◆ INSTRUCTIONS TO FOLLOW:
Give again, word for word, every line below from the one that has "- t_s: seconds" through the one that has "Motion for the", both included, and no others.
# # # # # # #
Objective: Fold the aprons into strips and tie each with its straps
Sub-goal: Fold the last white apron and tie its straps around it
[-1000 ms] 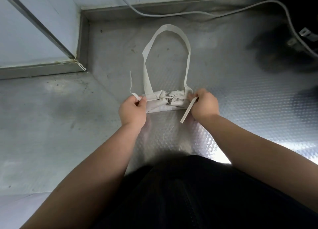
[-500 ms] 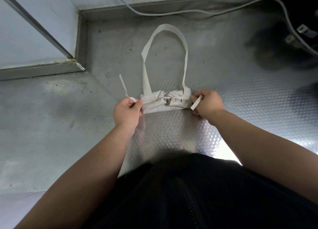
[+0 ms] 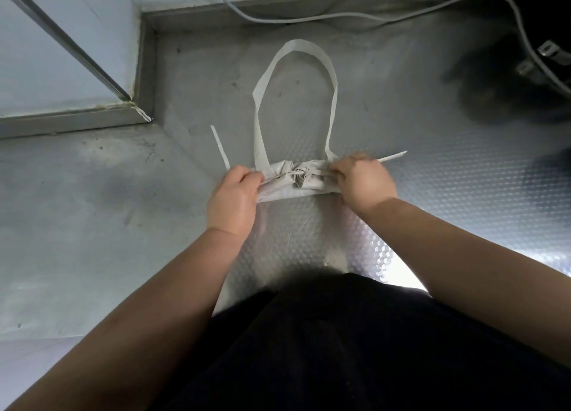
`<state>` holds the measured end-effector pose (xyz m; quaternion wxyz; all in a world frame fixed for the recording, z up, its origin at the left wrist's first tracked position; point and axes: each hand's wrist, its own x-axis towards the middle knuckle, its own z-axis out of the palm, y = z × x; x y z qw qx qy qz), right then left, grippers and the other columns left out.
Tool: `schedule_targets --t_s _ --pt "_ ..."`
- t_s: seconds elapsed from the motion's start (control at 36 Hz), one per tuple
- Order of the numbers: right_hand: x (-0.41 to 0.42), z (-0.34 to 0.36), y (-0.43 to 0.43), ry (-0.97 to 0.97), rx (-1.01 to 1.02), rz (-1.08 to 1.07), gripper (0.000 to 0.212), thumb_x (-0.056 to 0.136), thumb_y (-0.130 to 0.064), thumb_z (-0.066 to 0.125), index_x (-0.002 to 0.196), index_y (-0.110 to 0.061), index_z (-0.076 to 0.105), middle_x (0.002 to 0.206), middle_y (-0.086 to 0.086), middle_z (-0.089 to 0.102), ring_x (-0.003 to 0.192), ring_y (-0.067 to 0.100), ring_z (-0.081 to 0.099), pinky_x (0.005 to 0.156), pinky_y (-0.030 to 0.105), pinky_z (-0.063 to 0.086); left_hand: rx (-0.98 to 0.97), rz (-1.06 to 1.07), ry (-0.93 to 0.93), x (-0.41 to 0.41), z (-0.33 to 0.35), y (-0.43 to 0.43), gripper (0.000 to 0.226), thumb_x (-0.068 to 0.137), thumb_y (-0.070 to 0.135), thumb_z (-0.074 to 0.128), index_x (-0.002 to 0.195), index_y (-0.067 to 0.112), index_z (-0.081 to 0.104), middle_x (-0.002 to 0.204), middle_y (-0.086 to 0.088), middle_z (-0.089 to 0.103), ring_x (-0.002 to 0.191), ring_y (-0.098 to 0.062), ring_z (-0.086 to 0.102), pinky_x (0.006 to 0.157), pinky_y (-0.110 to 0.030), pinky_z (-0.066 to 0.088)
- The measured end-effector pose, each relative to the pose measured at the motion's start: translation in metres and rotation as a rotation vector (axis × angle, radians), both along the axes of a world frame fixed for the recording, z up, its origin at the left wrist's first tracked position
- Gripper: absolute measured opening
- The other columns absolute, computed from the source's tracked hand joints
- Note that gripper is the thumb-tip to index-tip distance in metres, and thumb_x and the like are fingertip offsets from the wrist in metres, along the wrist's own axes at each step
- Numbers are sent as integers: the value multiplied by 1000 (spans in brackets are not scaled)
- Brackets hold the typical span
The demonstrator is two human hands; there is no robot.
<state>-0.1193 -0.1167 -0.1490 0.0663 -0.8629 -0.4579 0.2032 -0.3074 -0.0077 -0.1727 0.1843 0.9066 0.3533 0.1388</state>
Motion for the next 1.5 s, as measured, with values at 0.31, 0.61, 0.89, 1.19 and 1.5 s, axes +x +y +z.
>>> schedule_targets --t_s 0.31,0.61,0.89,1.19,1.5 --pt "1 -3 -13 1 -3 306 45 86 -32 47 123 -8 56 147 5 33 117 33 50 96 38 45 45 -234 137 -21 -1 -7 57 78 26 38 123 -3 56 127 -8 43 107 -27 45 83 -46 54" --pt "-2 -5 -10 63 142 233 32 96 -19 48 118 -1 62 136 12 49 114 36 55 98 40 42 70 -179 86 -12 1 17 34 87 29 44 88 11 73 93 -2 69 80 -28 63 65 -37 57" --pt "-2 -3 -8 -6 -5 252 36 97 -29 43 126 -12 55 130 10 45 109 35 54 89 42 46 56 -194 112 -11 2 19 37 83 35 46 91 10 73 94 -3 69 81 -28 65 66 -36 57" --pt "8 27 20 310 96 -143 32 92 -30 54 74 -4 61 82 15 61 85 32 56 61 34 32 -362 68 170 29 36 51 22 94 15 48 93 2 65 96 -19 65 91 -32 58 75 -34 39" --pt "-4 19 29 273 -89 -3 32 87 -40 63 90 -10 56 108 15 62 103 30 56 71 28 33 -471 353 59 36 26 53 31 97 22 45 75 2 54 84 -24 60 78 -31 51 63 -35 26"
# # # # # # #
◆ RESPONSE TO THE TASK:
- t_s: seconds elapsed from the motion's start (control at 36 Hz), one per tuple
- Order of the numbers: right_hand: x (-0.41 to 0.42), z (-0.34 to 0.36), y (-0.43 to 0.43), ry (-0.97 to 0.97), rx (-1.01 to 1.02), rz (-1.08 to 1.07), gripper (0.000 to 0.212), thumb_x (-0.056 to 0.136), thumb_y (-0.130 to 0.064), thumb_z (-0.066 to 0.125), index_x (-0.002 to 0.196), index_y (-0.110 to 0.061), index_z (-0.076 to 0.105), middle_x (0.002 to 0.206), middle_y (-0.086 to 0.086), middle_z (-0.089 to 0.102), ring_x (-0.003 to 0.192), ring_y (-0.067 to 0.100), ring_z (-0.081 to 0.099), pinky_x (0.005 to 0.156), pinky_y (-0.030 to 0.105), pinky_z (-0.063 to 0.086); left_hand: rx (-0.98 to 0.97), rz (-1.06 to 1.07), ry (-0.93 to 0.93), x (-0.41 to 0.41), z (-0.33 to 0.35), y (-0.43 to 0.43), gripper (0.000 to 0.226), thumb_x (-0.068 to 0.137), thumb_y (-0.070 to 0.135), thumb_z (-0.074 to 0.128), index_x (-0.002 to 0.195), index_y (-0.067 to 0.112), index_z (-0.081 to 0.104), middle_x (-0.002 to 0.204), middle_y (-0.086 to 0.088), middle_z (-0.089 to 0.103), ring_x (-0.002 to 0.191), ring_y (-0.098 to 0.062), ring_z (-0.086 to 0.102), pinky_x (0.006 to 0.157), pinky_y (-0.110 to 0.030), pinky_z (-0.066 to 0.088)
- The measured end-effector pose, each relative to the pose measured at the motion's start: translation in metres and rotation as a rotation vector (axis × angle, radians), both along the axes of a world frame fixed for the recording, z up, its origin at the left wrist's first tracked position
- Gripper: absolute measured opening
- The other columns absolute, computed from the source's tracked hand joints
- Note that gripper is the thumb-tip to index-tip distance in metres, and thumb_x and the like are fingertip offsets from the wrist in metres, along the wrist's own axes at each step
- Numbers are sent as integers: the value multiplied by 1000 (spans in brackets are not scaled)
- Brackets hold the typical span
The demonstrator is two human hands; there is no robot.
<state>-0.1193 -0.1167 -0.1490 0.0663 -0.8629 -0.4579 0.2032 -0.3074 -0.0077 -0.1727 0.1843 0.9066 0.3533 0.1388</state>
Motion for the next 1.5 s, as measured, with values at 0.31, 0.61, 0.89, 1.19 and 1.5 s, axes +x +y +z.

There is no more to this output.